One year after the passage of the Bipartisan Infrastructure Law, the White House is highlighting the projects across the country the law has helped fund, including over $2.9 billion in funding for over 100 Colorado infrastructure projects.
The bill offers financial support for critical infrastructure including roads and bridges, internet, water, public transit, energy and power, airports and more. According to a Colorado-specific fact sheet released by the White House, more projects are expected to start in the coming months with additional opportunities for funding.
“By reaching communities all across Colorado – including rural communities and historically underserved populations – the law makes critical investments that will improve lives for Coloradans and position the state for success,” a White House spokesperson said.
The infrastructure law marks the largest investment in bridges alone since the construction of the interstate highway system, according to the fact sheet. In Colorado, this will result in work on 481 bridges and 3,620 miles of highway currently in poor condition. The state is expected to see more than $3.7 billion in federal funding over five years to improve highway and bridge infrastructure. So far, Colorado has seen nearly $1.7 billion to support the state’s roads and bridges across several projects.
Colorado will also receive at least $100 million of the $65 billion in infrastructure law funding dedicated to providing affordable internet access. More than 167,000 Colorado households have already signed up to receive discounted monthly internet bills through the Affordable Connectivity Program, with an estimated total of 758,000 Colorado households eligible for the program.
Colorado is also familiar with the issues presented by lead water pipes and PFAS chemical exposure, and the Bipartisan Infrastructure Law prioritizes improving access to clean drinking water. According to the White House, Colorado has already received $123.6 million to improve the state’s water infrastructure, with $56 million dedicated to lead pipe and service line replacement in 2022.

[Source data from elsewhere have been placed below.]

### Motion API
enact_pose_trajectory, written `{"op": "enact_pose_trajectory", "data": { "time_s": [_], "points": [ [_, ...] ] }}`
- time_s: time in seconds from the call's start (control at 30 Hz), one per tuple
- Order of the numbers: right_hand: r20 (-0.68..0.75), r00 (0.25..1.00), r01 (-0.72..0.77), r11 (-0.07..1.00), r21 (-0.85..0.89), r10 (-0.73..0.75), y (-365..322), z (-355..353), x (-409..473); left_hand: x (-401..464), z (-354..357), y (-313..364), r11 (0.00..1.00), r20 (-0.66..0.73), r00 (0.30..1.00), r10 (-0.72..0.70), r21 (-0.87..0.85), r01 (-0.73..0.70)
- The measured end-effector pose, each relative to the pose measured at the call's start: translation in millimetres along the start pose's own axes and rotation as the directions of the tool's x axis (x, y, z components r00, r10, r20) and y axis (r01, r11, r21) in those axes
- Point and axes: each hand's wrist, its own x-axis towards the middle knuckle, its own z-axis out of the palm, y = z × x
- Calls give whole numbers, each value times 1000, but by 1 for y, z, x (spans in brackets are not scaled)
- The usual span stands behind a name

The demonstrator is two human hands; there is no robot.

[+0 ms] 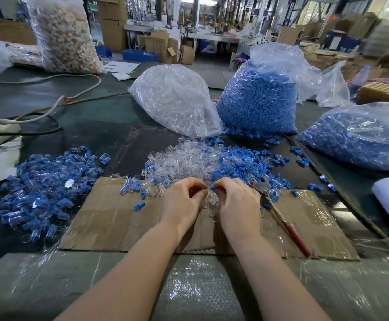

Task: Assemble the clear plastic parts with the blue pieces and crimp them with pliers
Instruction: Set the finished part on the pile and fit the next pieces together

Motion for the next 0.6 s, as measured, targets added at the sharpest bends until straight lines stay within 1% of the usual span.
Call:
{"op": "enact_pose_trajectory", "data": {
  "time_s": [0.13, 0.27, 0.43, 0.6],
  "points": [
    [20, 998, -54, 990, 132, 52, -1, 11, -4, -4, 1, -7, 997, -7, 1000, -28, -76, 27],
    [32, 998, -62, 968, 243, 56, 1, 14, -6, -4, -2, -9, 984, -9, 999, -52, -172, 50],
    [-19, 1000, -13, 930, 368, 22, 0, 13, -10, -7, -4, -9, 979, 8, 998, -60, -192, 61],
    [-57, 998, 26, 906, 422, -2, 1, 13, -13, -9, -5, -7, 980, 9, 997, -73, -184, 73]
  ]
}}
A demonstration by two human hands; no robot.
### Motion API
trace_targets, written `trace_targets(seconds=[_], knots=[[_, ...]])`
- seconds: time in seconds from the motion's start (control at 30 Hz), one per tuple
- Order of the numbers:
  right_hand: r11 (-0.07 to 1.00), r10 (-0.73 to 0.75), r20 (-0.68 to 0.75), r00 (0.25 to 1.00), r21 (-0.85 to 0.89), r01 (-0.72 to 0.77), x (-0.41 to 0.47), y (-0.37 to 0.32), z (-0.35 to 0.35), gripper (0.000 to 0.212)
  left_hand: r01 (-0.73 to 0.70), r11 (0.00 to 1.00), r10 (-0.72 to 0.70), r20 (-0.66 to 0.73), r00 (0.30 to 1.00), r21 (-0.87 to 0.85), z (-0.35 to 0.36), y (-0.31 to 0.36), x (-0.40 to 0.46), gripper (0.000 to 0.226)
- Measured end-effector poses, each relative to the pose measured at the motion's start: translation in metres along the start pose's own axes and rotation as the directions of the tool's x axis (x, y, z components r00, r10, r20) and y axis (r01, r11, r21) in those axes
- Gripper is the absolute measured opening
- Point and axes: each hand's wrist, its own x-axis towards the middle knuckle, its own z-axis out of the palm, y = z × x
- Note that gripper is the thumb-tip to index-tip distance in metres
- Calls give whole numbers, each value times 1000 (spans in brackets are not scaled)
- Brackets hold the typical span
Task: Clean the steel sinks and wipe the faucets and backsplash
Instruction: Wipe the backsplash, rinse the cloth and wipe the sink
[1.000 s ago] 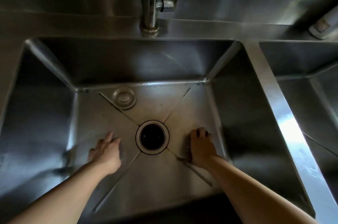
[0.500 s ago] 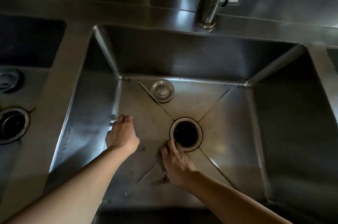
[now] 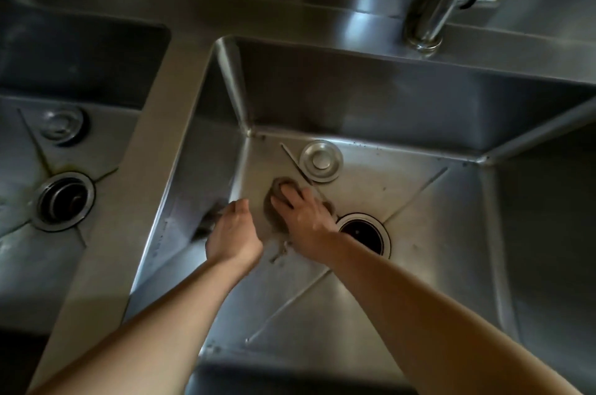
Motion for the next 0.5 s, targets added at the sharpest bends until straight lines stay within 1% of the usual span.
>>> trace_targets(seconds=[0.07,0.13,0.2,0.27,0.3,0.37,0.4,0.47,0.5], knots=[[995,-89,52,995,43,87,-29,-4,16,63,-5,998,4,21,1000,67,3,3,-3,56],[983,-185,119,976,36,182,-61,-5,31,64,-22,995,17,53,998,95,7,9,-8,55],[976,-215,158,964,11,216,-88,4,37,61,-54,993,45,83,996,108,13,17,-13,55],[976,-204,188,961,-34,214,-108,22,37,56,-121,987,109,109,988,105,20,24,-16,57],[974,-196,190,962,-73,213,-116,35,37,57,-157,982,144,126,982,104,24,28,-19,59],[969,-159,201,967,-158,192,-130,60,33,66,-204,974,185,172,968,102,34,38,-23,64],[972,-114,205,972,-180,152,-134,70,32,71,-213,971,190,199,962,104,37,40,-25,66],[984,29,166,986,-176,1,-142,94,30,75,-228,961,187,243,952,155,43,50,-28,67],[983,93,114,989,-167,-74,-143,103,28,75,-227,954,174,253,952,198,45,53,-29,66]])
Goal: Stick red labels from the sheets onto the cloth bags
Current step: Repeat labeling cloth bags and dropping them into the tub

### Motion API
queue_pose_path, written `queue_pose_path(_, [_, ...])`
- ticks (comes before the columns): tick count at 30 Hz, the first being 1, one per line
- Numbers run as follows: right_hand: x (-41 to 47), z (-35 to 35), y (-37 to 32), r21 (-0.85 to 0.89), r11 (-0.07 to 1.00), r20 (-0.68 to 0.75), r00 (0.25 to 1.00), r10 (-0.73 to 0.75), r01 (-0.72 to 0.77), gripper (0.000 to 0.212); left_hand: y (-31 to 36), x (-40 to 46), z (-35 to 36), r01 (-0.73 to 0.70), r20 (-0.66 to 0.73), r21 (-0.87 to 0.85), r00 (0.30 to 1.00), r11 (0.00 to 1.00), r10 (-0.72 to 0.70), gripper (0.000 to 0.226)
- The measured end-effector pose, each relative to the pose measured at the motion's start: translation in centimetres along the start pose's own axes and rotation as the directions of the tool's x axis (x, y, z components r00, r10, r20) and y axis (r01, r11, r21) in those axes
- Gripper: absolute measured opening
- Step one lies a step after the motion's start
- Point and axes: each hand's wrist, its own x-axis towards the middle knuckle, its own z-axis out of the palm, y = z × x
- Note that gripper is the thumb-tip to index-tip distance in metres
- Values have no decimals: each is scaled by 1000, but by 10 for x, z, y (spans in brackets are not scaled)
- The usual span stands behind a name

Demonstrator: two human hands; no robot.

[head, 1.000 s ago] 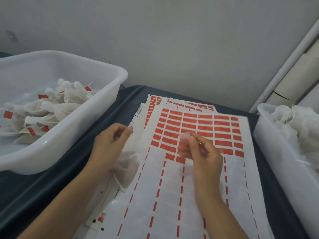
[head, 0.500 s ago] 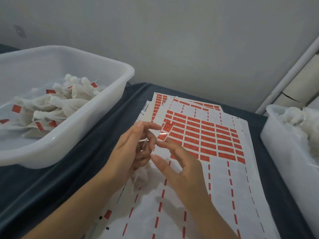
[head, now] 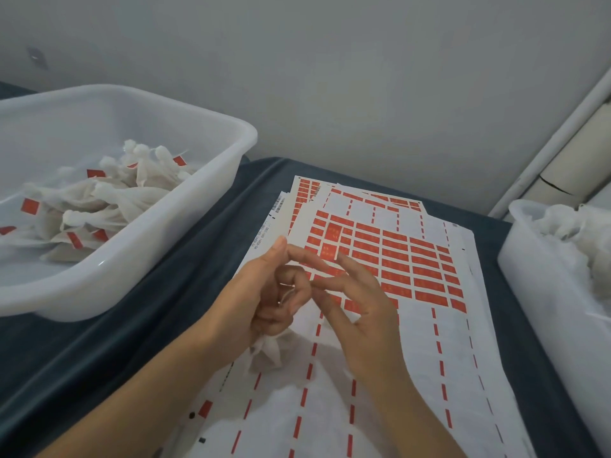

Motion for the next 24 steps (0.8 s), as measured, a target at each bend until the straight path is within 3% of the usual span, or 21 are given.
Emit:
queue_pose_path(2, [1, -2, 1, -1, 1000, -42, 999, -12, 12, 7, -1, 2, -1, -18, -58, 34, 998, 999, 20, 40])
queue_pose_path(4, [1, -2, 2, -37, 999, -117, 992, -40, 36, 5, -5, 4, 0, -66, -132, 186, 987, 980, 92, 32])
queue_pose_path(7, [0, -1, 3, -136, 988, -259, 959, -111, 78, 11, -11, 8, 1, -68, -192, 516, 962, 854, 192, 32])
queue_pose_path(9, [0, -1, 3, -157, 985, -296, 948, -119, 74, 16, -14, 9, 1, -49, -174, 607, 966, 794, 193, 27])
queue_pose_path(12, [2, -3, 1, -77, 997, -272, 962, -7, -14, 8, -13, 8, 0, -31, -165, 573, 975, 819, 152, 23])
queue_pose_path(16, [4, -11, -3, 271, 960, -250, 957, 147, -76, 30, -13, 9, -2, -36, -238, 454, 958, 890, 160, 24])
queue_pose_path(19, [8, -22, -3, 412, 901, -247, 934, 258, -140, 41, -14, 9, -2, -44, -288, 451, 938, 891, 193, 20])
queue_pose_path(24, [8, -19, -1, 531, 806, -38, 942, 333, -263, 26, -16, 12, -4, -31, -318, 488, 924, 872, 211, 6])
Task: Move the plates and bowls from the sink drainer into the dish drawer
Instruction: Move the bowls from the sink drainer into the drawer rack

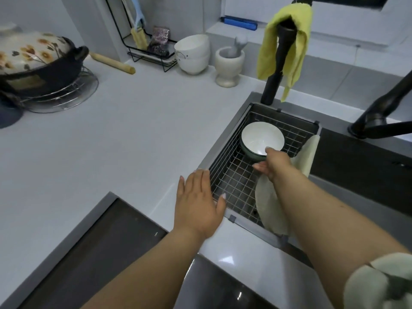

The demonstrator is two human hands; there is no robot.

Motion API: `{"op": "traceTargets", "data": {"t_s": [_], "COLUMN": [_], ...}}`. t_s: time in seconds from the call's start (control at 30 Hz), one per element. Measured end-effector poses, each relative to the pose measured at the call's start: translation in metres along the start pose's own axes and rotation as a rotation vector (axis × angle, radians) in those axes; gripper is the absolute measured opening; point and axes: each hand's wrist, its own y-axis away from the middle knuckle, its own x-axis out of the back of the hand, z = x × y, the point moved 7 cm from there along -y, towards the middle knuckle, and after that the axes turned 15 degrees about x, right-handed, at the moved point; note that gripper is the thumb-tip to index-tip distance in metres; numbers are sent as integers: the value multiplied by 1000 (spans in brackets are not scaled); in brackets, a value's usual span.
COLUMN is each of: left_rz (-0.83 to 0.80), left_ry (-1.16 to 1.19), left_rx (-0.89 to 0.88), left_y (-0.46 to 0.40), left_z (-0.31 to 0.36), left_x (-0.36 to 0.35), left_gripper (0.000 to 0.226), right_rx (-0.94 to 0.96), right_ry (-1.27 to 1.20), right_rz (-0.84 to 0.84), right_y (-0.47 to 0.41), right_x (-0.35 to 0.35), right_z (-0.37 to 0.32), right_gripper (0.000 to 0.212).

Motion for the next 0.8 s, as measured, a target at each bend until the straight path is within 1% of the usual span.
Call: {"op": "traceTargets", "data": {"t_s": [0.17,0.3,0.4,0.47,0.53,0.6,0.67,0.73,0.8], "left_rz": [-15,-12,-7,-6,-5,-9,-25,-93,-207], "left_ry": [5,15,21,29,51,130,297,498,692], "left_rx": [4,-1,-3,-6,-11,-18,-7,37,104], "left_y": [-1,-1,0,1,0,0,-2,-4,-9], "left_z": [-1,-1,-2,-2,-2,-4,-10,-16,-21], "left_x": [0,-1,0,0,1,4,5,9,16], "left_gripper": [76,75,75,77,77,73,68,64,52], "right_rx": [-73,-103,-157,-150,-106,-25,74,166,209], "right_ry": [-112,-215,-221,-204,-246,-179,-125,-94,-67], "right_rz": [11,125,197,222,248,244,207,139,43], "right_y": [-9,-15,-7,8,26,44,66,90,116], "right_x": [-8,-4,6,14,23,34,40,41,37], "right_z": [6,5,3,1,-3,-10,-20,-30,-38], "right_gripper": [51,51,46,45,46,50,51,51,48]}}
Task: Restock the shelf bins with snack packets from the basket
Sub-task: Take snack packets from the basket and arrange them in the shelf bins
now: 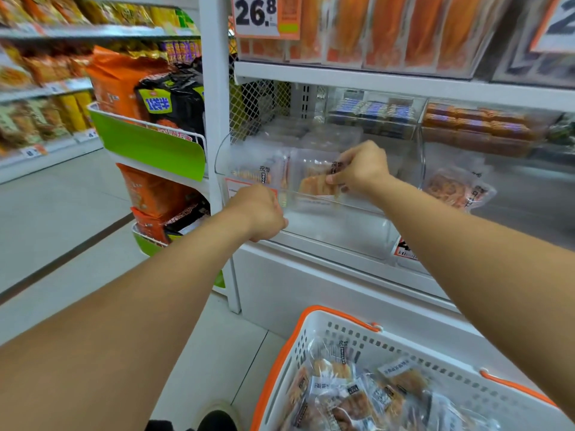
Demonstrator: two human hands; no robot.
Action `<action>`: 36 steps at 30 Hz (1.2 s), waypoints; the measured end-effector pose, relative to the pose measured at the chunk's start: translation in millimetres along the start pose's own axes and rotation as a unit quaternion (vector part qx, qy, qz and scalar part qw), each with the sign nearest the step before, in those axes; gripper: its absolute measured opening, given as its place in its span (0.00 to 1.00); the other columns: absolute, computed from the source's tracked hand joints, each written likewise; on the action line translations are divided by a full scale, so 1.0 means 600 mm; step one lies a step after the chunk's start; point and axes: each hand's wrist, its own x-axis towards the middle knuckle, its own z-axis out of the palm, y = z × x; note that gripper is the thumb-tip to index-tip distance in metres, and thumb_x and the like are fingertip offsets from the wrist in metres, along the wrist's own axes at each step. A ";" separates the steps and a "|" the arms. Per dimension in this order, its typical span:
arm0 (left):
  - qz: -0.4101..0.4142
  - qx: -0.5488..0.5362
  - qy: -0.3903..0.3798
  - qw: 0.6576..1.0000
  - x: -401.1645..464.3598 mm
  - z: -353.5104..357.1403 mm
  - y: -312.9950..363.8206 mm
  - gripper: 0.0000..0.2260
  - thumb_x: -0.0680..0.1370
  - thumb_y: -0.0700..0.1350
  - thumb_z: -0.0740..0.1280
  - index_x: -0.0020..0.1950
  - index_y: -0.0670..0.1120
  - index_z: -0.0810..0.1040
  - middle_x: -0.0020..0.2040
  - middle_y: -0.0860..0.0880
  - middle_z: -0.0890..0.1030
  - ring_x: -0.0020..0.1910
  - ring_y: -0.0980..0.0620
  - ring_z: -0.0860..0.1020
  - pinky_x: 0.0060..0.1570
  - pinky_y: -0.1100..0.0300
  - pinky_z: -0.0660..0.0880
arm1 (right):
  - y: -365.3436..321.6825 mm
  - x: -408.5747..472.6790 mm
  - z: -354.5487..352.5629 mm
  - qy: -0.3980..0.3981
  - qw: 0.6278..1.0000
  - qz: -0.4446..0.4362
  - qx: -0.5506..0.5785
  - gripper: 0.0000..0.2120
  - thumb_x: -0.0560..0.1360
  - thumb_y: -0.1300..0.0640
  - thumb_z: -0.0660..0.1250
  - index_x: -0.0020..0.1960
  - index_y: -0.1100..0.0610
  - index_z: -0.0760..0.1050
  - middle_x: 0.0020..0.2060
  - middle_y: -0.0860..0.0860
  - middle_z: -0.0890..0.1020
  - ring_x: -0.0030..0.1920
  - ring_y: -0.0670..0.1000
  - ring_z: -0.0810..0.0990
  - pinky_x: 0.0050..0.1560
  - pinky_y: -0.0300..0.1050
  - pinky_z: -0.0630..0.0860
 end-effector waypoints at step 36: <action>0.102 0.205 -0.325 0.918 -0.038 0.126 0.047 0.11 0.78 0.54 0.69 0.55 0.49 0.78 0.48 0.49 0.83 0.44 0.53 0.83 0.38 0.60 0.75 | 0.155 -0.322 -0.018 -0.030 0.948 -0.283 -0.141 0.09 0.75 0.52 0.72 0.51 0.55 0.76 0.42 0.46 0.77 0.39 0.48 0.75 0.42 0.45 0.73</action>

Additional transportation funding has gone to clean buses and electric vehicle charging, with $51.1 million for clean transit buses and $20.4 million to build out a network of EV chargers. Colorado is also in line to receive about $233 million to support clean energy, supporting projects like weatherization and power grid improvements.
Another big source of funding is earmarked for protecting against extreme weather and climate change, and Colorado has been allocated $418 million to help with flood mitigation, reducing wildfire risk and other projects. Other funding areas Colorado has gotten support in include legacy pollution cleanup, airport support and port and waterway improvements.
The White House also released an interactive map where one can see locations of individual projects funded by the infrastructure law.